Every line below that has the string "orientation" needs to be copied.

§ **Information provided**:
◆ ◆ ◆ ◆ ◆
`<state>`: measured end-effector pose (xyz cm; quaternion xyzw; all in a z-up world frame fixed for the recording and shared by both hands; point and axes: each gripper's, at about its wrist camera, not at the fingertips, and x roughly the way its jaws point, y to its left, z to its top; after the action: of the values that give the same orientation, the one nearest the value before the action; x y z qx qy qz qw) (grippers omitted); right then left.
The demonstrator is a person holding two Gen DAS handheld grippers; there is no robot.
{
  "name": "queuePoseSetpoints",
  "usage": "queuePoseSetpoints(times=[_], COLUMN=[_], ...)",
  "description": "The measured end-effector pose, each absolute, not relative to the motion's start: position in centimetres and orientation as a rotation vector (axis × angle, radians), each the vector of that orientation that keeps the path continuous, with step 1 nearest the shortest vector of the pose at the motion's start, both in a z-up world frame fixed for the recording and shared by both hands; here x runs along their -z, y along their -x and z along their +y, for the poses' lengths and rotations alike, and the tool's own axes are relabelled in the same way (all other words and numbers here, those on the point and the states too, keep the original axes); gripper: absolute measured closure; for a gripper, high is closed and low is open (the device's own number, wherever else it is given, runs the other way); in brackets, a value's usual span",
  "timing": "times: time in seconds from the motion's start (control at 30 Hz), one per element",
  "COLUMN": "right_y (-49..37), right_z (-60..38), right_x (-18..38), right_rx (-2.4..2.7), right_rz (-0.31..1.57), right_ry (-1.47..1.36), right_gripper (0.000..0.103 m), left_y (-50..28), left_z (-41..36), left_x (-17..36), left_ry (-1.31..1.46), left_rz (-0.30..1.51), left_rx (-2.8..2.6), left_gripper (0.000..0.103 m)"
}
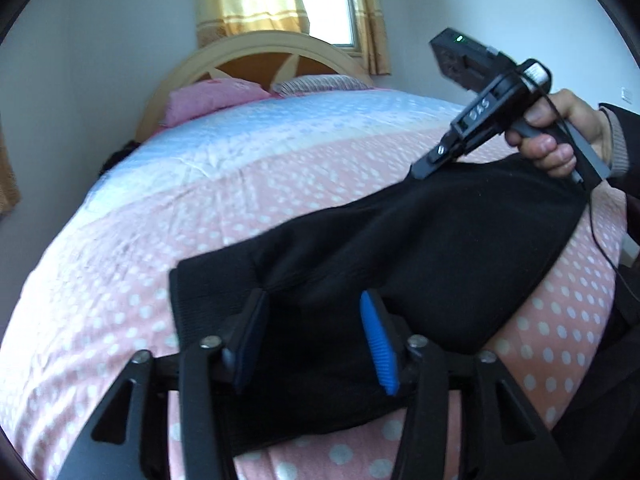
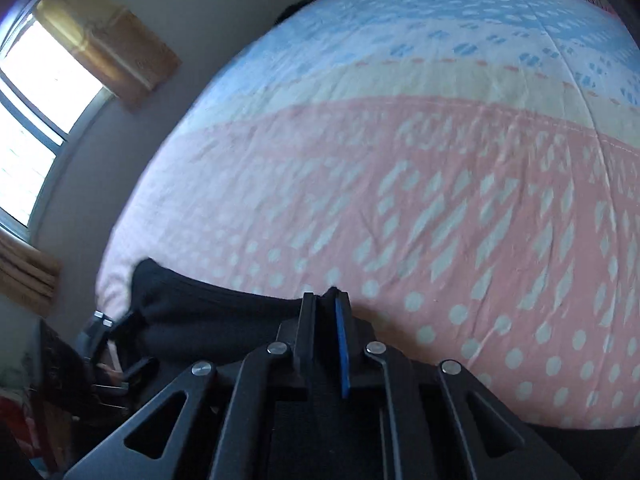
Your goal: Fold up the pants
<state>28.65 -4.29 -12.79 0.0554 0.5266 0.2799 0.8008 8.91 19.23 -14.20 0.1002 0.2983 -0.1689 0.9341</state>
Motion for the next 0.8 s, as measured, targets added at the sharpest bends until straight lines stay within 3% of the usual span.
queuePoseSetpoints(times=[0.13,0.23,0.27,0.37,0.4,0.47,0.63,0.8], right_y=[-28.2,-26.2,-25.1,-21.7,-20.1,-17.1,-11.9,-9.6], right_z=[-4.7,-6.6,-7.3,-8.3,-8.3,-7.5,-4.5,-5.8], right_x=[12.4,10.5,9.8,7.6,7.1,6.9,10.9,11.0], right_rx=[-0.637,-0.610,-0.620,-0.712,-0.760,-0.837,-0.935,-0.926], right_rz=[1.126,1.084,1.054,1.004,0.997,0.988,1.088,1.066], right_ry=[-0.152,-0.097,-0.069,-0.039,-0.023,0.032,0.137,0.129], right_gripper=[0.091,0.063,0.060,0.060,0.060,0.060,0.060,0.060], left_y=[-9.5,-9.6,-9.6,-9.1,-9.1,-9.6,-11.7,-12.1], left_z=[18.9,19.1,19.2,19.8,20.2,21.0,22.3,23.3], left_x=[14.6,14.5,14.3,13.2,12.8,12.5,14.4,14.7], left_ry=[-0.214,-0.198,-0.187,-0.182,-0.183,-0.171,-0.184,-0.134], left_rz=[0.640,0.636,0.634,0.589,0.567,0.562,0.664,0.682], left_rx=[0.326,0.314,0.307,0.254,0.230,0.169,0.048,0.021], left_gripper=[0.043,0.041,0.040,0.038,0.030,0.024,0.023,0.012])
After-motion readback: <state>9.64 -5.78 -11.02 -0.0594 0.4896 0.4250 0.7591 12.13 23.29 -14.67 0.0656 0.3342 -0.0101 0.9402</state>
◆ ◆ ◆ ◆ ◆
§ **Your response**:
`<state>`: measured end-effector pose (xyz cm; quaternion xyzw; all in a z-up world frame fixed for the recording and shared by both hands; point and axes: each gripper's, at about its wrist camera, not at the fingertips, and x roughly the way its jaws point, y to its left, z to its top; after the action: of the values that give the same orientation, the one nearest the value before the action; x y z qx qy qz qw) (grippers omitted); right then left.
  "description": "The measured end-effector pose, each absolute, not relative to the motion's start: position in centimetres and orientation as a rotation vector (axis × angle, radians), each the vector of that orientation that keeps the path continuous, with step 1 nearest the shortest vector of the pose at the motion's start, both in a z-up world frame fixed for the recording and shared by both hands; here x runs along their -z, y along their -x and z along their +y, for the poses' lengths and rotations alike, and the tool's own axes are relabelled in the same way (all other words and numbers here, those on the point and the states too, keep the original axes); gripper: absolute measured closure; for a gripper, high is closed and low is open (the device's own number, wherever else it is given, runs the other way); in brackets, a value's usual span",

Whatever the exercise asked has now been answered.